Fire in the Hole! Or, How *Not* to Cook Your Venison Barbacoa

Nothing makes a new recipe more exciting than setting your kitchen on fire while cooking it.

Thanks to a friend, we have a fair amount of venison in our freezer, and I’m generally on the lookout for new ways to cook it. For years I thought that the only thing you could do with venison was make a substandard and overly-spiced chili with it (yeah, throwing a little shade there) so the last several years’ worth of dinners at our friends’ house have been an absolute revelation. Having been on a bit of a taco kick since receiving Death By Burrito as a gift a few years ago, the venison barbacoa seemed like a shoo-in for my latest favorite taco filling.

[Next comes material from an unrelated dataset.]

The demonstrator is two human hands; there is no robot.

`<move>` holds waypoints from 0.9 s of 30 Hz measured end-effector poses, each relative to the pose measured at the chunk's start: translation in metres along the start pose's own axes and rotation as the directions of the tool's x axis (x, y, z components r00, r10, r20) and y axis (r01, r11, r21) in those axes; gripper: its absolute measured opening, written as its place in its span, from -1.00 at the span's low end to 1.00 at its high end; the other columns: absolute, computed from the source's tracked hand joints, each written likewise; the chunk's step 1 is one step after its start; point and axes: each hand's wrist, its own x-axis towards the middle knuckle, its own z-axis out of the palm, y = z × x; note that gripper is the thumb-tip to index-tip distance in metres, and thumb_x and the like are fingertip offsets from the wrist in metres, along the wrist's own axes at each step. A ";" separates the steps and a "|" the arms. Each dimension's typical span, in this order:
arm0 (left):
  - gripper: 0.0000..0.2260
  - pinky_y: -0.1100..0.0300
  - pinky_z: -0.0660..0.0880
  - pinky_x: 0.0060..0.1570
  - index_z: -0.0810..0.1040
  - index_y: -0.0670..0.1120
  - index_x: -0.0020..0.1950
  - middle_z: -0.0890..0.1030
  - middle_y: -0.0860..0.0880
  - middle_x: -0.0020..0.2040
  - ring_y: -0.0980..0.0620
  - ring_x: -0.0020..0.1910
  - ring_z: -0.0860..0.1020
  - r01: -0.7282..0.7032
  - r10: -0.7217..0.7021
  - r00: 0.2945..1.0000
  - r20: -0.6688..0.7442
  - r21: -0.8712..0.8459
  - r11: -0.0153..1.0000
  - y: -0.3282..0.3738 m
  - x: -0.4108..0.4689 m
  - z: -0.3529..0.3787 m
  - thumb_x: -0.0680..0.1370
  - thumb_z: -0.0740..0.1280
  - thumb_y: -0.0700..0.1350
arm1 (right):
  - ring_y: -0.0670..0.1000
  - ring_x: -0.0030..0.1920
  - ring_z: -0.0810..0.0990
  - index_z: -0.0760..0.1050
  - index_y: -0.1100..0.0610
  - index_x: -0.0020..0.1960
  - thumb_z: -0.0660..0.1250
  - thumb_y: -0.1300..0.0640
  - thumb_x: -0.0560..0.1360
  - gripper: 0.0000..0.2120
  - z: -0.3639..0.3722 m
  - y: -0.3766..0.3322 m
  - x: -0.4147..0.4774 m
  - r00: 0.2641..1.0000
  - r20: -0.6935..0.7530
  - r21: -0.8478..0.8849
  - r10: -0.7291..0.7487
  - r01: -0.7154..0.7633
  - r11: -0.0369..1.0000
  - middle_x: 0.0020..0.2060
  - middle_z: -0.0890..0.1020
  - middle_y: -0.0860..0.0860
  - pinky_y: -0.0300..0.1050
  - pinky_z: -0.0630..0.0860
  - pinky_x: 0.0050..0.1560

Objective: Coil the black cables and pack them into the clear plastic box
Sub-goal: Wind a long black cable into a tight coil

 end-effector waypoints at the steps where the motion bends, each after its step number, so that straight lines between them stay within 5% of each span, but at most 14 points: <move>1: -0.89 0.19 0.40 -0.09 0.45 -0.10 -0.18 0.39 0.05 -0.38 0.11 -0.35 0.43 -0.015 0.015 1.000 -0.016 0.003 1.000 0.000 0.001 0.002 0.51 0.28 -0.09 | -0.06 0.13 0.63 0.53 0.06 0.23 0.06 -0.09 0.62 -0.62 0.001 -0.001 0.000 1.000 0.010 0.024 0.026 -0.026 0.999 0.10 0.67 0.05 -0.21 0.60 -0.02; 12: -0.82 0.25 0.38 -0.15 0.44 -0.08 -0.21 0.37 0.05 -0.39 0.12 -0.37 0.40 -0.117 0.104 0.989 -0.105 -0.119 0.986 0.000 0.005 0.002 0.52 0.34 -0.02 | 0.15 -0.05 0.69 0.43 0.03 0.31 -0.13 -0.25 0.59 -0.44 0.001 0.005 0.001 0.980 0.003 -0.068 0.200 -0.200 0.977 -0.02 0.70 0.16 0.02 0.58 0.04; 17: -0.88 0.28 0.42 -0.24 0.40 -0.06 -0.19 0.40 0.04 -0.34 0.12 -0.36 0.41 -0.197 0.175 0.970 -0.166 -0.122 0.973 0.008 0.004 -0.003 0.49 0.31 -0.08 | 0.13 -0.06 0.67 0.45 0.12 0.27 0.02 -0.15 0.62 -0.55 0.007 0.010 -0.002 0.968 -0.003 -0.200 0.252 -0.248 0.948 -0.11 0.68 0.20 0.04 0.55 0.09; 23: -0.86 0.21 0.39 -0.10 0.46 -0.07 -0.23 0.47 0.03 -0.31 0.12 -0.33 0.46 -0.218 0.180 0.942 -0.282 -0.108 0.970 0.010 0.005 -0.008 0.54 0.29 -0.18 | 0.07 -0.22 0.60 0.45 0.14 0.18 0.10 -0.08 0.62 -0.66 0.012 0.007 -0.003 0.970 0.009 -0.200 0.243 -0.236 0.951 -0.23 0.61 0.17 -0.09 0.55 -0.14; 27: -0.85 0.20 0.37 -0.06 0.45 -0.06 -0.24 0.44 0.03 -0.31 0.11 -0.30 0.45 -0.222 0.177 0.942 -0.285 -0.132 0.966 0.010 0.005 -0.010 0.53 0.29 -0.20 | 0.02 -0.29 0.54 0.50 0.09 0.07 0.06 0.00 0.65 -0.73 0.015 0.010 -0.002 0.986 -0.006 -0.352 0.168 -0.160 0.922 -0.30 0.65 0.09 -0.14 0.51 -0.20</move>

The recipe itself is dead easy as long as you think ahead and pull out your slow cooker earlier in the day. As is slow cooker standard, you put everything in and turn it on and magically your dinner is done when you wake up from an extended nap on the couch. That's the beauty of the slow cooker: the part where you really don't have to pay any attention to it or worry about it. (This becomes important later.)

My slow cookers have seen a fair bit of hard labor; from September to April there’s pretty much always one on the kitchen counter, and it's started to make more year-round appearances as I hate heating up our non-air-conditioned house in the summer. Stephanie O’Dea’s excellent slow cooker website has definitely given me a much larger repertoire (though I will never get over the eww factor of her frequent use of the word ‘plop’ in the instructions) as well as explaining that different size slow cookers exist for a reason and that reason has an awful lot to do with not drying out your food while it’s cooking. Hence my justification for owning three different slow cookers of various sizes.

As this was a smallish piece of meat, my smallest, oldest, least complicated cooker was called for. Ingredients in: check. Turn dial from Off to High: check. Fall asleep on couch while food cooks itself with no help from me: check.

Kids! Dinner's ready!
My daughter moved the slow cooker ever-so-slightly and – loud popping noise while the fuses blow: check. Smoke and flame shooting out from underneath: check. Big charred spot on the kitchen counter: check. I slept through all of this even though it took place about 15 feet away. At some point I was lucid enough to tell her to just get another slow cooker and transfer everything, but I don’t remember it. And then when I woke up, dinner was magically ready and there was a nice big char spot on the counter and now I only own two slow cookers.

Tucked into a warm corn tortilla with some pickled onions and crumbled cheese, this was well worth sacrificing one of the slow cookers for, although I’m not going to recommend that as a cooking method. I imagine this would also be outstanding with beef, in which case I’d skip the additional fat.

From Buck, Buck, Moose by Hank Shaw. 

Venison Barbacoa


2-3 lbs venison (shoulder or legs)(or shanks or roast or neck; I used a roast)
2-4 canned chiles in adobo
1 red onion, chopped
5 garlic cloves, chopped
2 bay leaves
1 tsp smoked paprika
1 tsp ground cumin
1 tsp ground cloves
1 Tbsp kosher salt
½ cup lime juice
½ cup cider vinegar
1 quart venison or beef stock
¼ cup lard or vegetable oil

Put everything except the lard in the slow cooker and cook on High until the meat falls off the bone and/or falls into shreds, somewhere between 2 and 6 hours depending on the age of the venison. If you’re making this in the oven, set the temperature to 300.

Pull all the meat from the bones (if applicable) and shred with forks. Stir in the lard and salt to taste. The fat should coat the meat; venison is super lean and really does need this extra additional fat. Also deer fat is pretty nasty. Pour some of the juices from the pot over the meat.

Serve over rice, with potatoes, or as tacos (with lots of crumbled dry cheese, cilantro, and pickled onions).